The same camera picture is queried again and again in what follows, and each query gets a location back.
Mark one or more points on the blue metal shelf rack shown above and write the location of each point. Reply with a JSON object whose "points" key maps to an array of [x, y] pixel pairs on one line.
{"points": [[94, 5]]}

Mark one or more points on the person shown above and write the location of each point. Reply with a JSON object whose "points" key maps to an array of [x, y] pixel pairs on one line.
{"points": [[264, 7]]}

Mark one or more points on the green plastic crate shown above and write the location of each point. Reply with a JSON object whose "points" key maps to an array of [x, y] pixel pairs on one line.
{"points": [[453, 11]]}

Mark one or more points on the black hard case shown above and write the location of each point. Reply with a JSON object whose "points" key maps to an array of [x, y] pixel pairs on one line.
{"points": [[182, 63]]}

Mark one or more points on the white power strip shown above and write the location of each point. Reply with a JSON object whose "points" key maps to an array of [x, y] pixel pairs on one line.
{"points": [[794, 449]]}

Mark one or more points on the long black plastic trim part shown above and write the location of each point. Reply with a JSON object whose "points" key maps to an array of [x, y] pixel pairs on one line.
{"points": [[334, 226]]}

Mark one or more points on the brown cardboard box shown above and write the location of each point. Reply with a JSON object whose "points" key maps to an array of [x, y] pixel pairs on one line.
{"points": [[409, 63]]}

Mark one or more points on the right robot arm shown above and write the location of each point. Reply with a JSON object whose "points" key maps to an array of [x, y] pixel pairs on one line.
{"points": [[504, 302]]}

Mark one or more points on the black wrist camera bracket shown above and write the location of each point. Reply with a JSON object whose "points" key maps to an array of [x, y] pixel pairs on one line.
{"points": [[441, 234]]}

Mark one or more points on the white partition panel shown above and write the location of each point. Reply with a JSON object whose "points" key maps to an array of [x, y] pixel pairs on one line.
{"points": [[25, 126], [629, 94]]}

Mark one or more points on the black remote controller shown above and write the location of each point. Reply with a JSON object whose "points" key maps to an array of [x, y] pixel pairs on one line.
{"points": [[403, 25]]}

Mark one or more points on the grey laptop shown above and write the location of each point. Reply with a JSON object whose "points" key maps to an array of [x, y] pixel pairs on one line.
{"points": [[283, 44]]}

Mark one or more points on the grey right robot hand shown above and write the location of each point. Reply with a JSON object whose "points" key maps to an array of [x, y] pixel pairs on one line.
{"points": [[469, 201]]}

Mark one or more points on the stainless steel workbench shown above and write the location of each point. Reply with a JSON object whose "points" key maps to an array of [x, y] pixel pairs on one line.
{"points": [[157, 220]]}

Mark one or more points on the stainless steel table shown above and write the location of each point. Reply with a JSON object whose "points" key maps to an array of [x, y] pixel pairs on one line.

What is required
Exactly as written, copy out all the entries above.

Written solution
The same camera picture is queried again and again in what follows, and each query gets a location back.
Mark one or more points on the blue metal shelf rack shown above and write the location of each point. Reply with a JSON object whose "points" key maps to an array of [x, y] pixel pairs on one line.
{"points": [[94, 5]]}

Mark one or more points on the person shown above and write the location of each point. Reply with a JSON object whose "points" key maps to an array of [x, y] pixel pairs on one line.
{"points": [[264, 7]]}

Mark one or more points on the green plastic crate shown above and write the location of each point. Reply with a JSON object whose "points" key maps to an array of [x, y] pixel pairs on one line.
{"points": [[453, 11]]}

Mark one or more points on the black hard case shown above and write the location of each point. Reply with a JSON object whose "points" key maps to an array of [x, y] pixel pairs on one line.
{"points": [[182, 63]]}

Mark one or more points on the white power strip shown above and write the location of each point. Reply with a JSON object whose "points" key maps to an array of [x, y] pixel pairs on one line.
{"points": [[794, 449]]}

Mark one or more points on the long black plastic trim part shown above and write the location of each point. Reply with a JSON object whose "points" key maps to an array of [x, y] pixel pairs on one line.
{"points": [[334, 226]]}

Mark one or more points on the brown cardboard box shown above and write the location of each point. Reply with a JSON object whose "points" key maps to an array of [x, y] pixel pairs on one line.
{"points": [[409, 63]]}

Mark one or more points on the right robot arm shown above and write the location of each point. Reply with a JSON object whose "points" key maps to an array of [x, y] pixel pairs on one line.
{"points": [[504, 302]]}

Mark one or more points on the black wrist camera bracket shown above and write the location of each point. Reply with a JSON object whose "points" key maps to an array of [x, y] pixel pairs on one line.
{"points": [[441, 234]]}

Mark one or more points on the white partition panel shown above and write the location of each point. Reply with a JSON object whose "points" key maps to an array of [x, y] pixel pairs on one line.
{"points": [[25, 126], [629, 94]]}

Mark one or more points on the black remote controller shown above and write the location of each point. Reply with a JSON object whose "points" key maps to an array of [x, y] pixel pairs on one line.
{"points": [[403, 25]]}

Mark one or more points on the grey laptop shown above and write the location of each point. Reply with a JSON object whose "points" key maps to an array of [x, y] pixel pairs on one line.
{"points": [[283, 44]]}

Mark one or more points on the grey right robot hand shown above and write the location of each point. Reply with a JSON object whose "points" key maps to an array of [x, y] pixel pairs on one line.
{"points": [[469, 201]]}

Mark one or more points on the stainless steel workbench shown above and write the location of each point. Reply with a JSON object whose "points" key maps to an array of [x, y] pixel pairs on one line.
{"points": [[157, 220]]}

Mark one or more points on the stainless steel table shown above and write the location of each point. Reply with a JSON object whose "points" key maps to an array of [x, y] pixel pairs on one line.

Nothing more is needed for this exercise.